I first knew of this movie through Brownlow & Gill’s Hollywood series, which I saw on first airing some thirty-nine years ago, so it’s pretty bad that it’s taken me this long to catch up with it (and worse that I open my analysis with a sodomy joke). Sometimes the makers of that legendary series would make a film look even better than it was, by careful extraction of the juiciest morsels, and that’s sort of true here. Nearly everything involving the pastoral love affair with Renee Adoree is either a drag, or frankly incredible (not her fault). And then there’s the repulsive Karl Dane as a comic relief buddy out of Nosferatu’s worst nightmares.

But the great bits are indeed great, elevating the whole proposition to well-deserved classic status.

Vidor writes in his book that he took care to always film the advancing US army traveling from screen left to screen right, because on a map, west is left and east is right. An army going from America to Europe and then advancing should have a rightward movement — this will seem subconsciously CORRECT to an audience and if you stick to it, all confusion can be avoided. It’s a beautiful, simple, almost dumb idea.

In fact, Vidor abandons it for his most celebrated sequence, the death march through the forest. I’m not sure why. Much of the scene is purely frontal, but for the really wide shots, the army is moving right to left — maybe because that creates slightly more tension in a western audience comfortable reading text from right to left.

Vidor specified that the scene should be scored with just a slow, solo drum beat — which he had used to choreograph it during filming, his soldiers marching and dying to the rhythm. Carl Davis, rescoring the movie for Thames Silents, can’t bring himself to go THAT stark and simple, but he does allow the steady, deadly percussion to dominate.

The most impressive thing, though, is how Vidor initially keeps Death in the background.

As the men march, we slowly become aware that there are bodies strewn here and there among the fallen leaves. Gilbert has to step over one, which brings them more sharply into our consciousness. Then — BANG! — an out-of-focus figure in the background throws up his rifle and drops.

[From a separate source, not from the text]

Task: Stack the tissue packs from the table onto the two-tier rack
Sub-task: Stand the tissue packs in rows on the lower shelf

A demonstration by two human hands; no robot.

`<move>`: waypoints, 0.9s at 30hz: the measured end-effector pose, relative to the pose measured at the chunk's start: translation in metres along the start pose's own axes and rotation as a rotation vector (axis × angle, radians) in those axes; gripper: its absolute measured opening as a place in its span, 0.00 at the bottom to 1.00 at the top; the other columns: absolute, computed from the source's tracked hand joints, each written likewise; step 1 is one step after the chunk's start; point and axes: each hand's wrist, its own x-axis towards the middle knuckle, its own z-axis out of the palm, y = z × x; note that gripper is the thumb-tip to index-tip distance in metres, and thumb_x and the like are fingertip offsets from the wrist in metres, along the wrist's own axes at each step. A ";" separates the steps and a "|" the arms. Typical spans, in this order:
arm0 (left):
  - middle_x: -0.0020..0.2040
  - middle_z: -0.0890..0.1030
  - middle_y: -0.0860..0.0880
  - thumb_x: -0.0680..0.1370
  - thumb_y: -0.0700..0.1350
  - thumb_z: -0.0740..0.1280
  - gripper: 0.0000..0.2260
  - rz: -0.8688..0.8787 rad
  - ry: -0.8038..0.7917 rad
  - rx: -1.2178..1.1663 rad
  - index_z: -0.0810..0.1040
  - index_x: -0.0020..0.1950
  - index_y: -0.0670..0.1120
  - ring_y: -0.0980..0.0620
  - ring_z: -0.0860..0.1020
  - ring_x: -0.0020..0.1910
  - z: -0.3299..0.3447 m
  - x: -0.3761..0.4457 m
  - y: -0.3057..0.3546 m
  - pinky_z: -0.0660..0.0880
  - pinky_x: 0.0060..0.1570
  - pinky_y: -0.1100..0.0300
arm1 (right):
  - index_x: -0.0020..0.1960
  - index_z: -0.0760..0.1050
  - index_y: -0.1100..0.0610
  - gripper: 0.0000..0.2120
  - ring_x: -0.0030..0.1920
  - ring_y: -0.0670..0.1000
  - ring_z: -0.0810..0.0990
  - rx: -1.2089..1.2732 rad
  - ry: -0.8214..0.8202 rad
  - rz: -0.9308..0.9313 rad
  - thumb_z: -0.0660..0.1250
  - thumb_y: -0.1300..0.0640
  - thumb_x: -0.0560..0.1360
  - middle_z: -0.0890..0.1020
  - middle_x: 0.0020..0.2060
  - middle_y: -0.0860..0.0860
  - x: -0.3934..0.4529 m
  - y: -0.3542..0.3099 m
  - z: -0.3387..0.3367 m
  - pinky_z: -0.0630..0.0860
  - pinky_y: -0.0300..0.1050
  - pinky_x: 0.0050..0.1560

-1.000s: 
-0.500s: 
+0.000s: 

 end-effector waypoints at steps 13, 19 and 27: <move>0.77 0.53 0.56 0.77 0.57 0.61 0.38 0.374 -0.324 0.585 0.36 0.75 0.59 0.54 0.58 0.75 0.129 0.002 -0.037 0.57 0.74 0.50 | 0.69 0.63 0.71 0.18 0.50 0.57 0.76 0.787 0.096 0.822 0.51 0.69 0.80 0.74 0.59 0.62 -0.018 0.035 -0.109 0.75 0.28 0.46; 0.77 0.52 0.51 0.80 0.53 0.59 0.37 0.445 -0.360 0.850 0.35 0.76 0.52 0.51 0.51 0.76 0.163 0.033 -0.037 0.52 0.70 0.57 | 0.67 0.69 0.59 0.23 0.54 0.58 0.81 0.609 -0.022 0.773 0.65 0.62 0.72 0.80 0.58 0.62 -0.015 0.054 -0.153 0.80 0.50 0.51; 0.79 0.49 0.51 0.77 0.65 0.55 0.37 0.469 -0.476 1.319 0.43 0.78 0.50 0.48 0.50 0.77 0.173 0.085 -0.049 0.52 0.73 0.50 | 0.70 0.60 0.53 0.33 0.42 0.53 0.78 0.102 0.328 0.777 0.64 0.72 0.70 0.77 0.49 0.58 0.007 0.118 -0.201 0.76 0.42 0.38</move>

You can just see him, on his knees by Karl Dane’s elbow on the right.

Then, in a closer shot on Tom O’Brien, another one goes (far right). The closer view makes the casualty seem even more incidental, somehow. Our protagonists seem unaware of what’s happening (an ambiguity of silent cinema: surely they’d hear the gunshots?). By putting the fatalities in the background and out of focus, Vidor somehow emphasises them by refusing to emphasise them. There’s a greater quality of “Look out!” since we can see what the men cannot.

There are a lot more great moments in the film. The POV that follows, tracking towards an enemy position… It feels like this may have influenced the execution scene in PATHS OF GLORY, the hit in the woods in MILLER’S CROSSING, the climax of THE WAY AHEAD…

THE BIG PARADE stars Count Vronsky, Nag Ping, Starbuck, Wolf Larsen and Stupid McDuff.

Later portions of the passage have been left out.